MRT was first described as a variant of Wilms' tumour of the kidney in 1978.[1] MRTs are a rare and highly malignant childhood neoplasm. Rhabdoid tumours outside the kidney were later reported in many tissues including the liver, soft tissue, and the central nervous system (CNS). Several cases of primary intracranial MRT have been reported since its recognition as a separate entity in 1978. The term rhabdoid was used due to its similarity with rhabdomyosarcoma under the light microscope. The exact pathogenesis of MRT is unknown.
The cerebellum is the most common location for primary intracerebral MRT (i.e., atypical teratoid rhabdoid tumor).

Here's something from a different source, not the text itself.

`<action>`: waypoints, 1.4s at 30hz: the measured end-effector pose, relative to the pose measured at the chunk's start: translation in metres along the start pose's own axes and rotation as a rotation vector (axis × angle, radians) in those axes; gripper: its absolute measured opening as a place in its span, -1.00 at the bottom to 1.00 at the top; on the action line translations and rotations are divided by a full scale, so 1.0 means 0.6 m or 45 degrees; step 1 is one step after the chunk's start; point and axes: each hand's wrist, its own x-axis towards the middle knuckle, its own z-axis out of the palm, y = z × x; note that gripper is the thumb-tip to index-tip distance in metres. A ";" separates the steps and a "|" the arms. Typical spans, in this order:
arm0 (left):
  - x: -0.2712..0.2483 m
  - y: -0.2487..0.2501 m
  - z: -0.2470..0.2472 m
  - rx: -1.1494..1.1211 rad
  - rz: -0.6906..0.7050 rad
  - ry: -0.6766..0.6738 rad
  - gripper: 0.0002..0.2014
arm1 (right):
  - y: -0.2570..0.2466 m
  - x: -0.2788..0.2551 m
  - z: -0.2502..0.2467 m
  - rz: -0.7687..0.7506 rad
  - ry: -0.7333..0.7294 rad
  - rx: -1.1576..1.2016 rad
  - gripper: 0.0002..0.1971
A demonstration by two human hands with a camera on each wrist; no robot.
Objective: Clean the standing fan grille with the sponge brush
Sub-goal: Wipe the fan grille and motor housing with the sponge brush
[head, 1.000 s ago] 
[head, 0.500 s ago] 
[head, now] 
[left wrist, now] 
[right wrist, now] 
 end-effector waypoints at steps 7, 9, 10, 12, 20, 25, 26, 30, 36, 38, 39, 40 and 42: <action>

Biggs et al. were first to report a primary intracranial MRT around 1987.[2]
Although the cell of origin is not known, cytogenetic studies have suggested a common genetic basis for rhabdoid tumours regardless of location with abnormalities in chromosome 22 commonly occurring.

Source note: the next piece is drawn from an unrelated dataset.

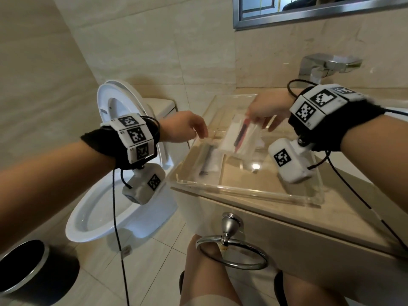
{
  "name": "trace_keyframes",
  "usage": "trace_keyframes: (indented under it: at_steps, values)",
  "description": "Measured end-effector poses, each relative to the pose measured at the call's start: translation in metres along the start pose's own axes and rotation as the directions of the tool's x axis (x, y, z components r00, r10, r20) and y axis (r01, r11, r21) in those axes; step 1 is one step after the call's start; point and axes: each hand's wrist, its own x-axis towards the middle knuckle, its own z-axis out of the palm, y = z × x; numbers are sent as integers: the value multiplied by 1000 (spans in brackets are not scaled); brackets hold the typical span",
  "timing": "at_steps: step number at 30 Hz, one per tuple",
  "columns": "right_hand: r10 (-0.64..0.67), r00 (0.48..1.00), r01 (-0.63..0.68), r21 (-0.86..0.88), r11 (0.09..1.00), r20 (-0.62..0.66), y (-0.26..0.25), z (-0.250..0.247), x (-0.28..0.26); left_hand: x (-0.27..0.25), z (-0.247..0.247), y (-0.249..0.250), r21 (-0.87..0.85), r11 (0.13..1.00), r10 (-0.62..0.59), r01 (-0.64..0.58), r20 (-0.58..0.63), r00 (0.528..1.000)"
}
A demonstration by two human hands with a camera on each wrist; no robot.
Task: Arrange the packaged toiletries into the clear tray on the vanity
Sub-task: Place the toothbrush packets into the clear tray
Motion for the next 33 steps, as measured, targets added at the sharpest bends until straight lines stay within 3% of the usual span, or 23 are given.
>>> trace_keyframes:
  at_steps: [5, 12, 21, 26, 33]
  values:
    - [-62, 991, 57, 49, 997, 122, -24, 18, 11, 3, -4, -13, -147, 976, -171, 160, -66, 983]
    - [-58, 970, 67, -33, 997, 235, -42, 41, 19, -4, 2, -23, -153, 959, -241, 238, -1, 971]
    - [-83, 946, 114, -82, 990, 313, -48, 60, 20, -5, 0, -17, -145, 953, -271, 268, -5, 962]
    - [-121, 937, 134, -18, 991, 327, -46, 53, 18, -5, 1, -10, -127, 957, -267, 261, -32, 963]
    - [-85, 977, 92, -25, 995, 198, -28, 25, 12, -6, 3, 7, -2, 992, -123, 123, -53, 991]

^Beckwith JB, Palmer NF (1978). "Histopathology and prognosis of Wilms tumors: results from the First National Wilms' Tumor Study". Cancer. 41 (5): 1937–48. doi:10.1002/1097-0142(197805)41:5<1937::AID-CNCR2820410538>3.0.CO;2-U. PMID 206343.
^PJ Biggs; Garen PD; Powers JM; Garvin AJ (1987). "Malignant rhabdoid tumor of the central nervous system". Human Pathology. 18 (4): 332–337. doi:10.1016/S0046-8177(87)80161-2. PMID 3030922.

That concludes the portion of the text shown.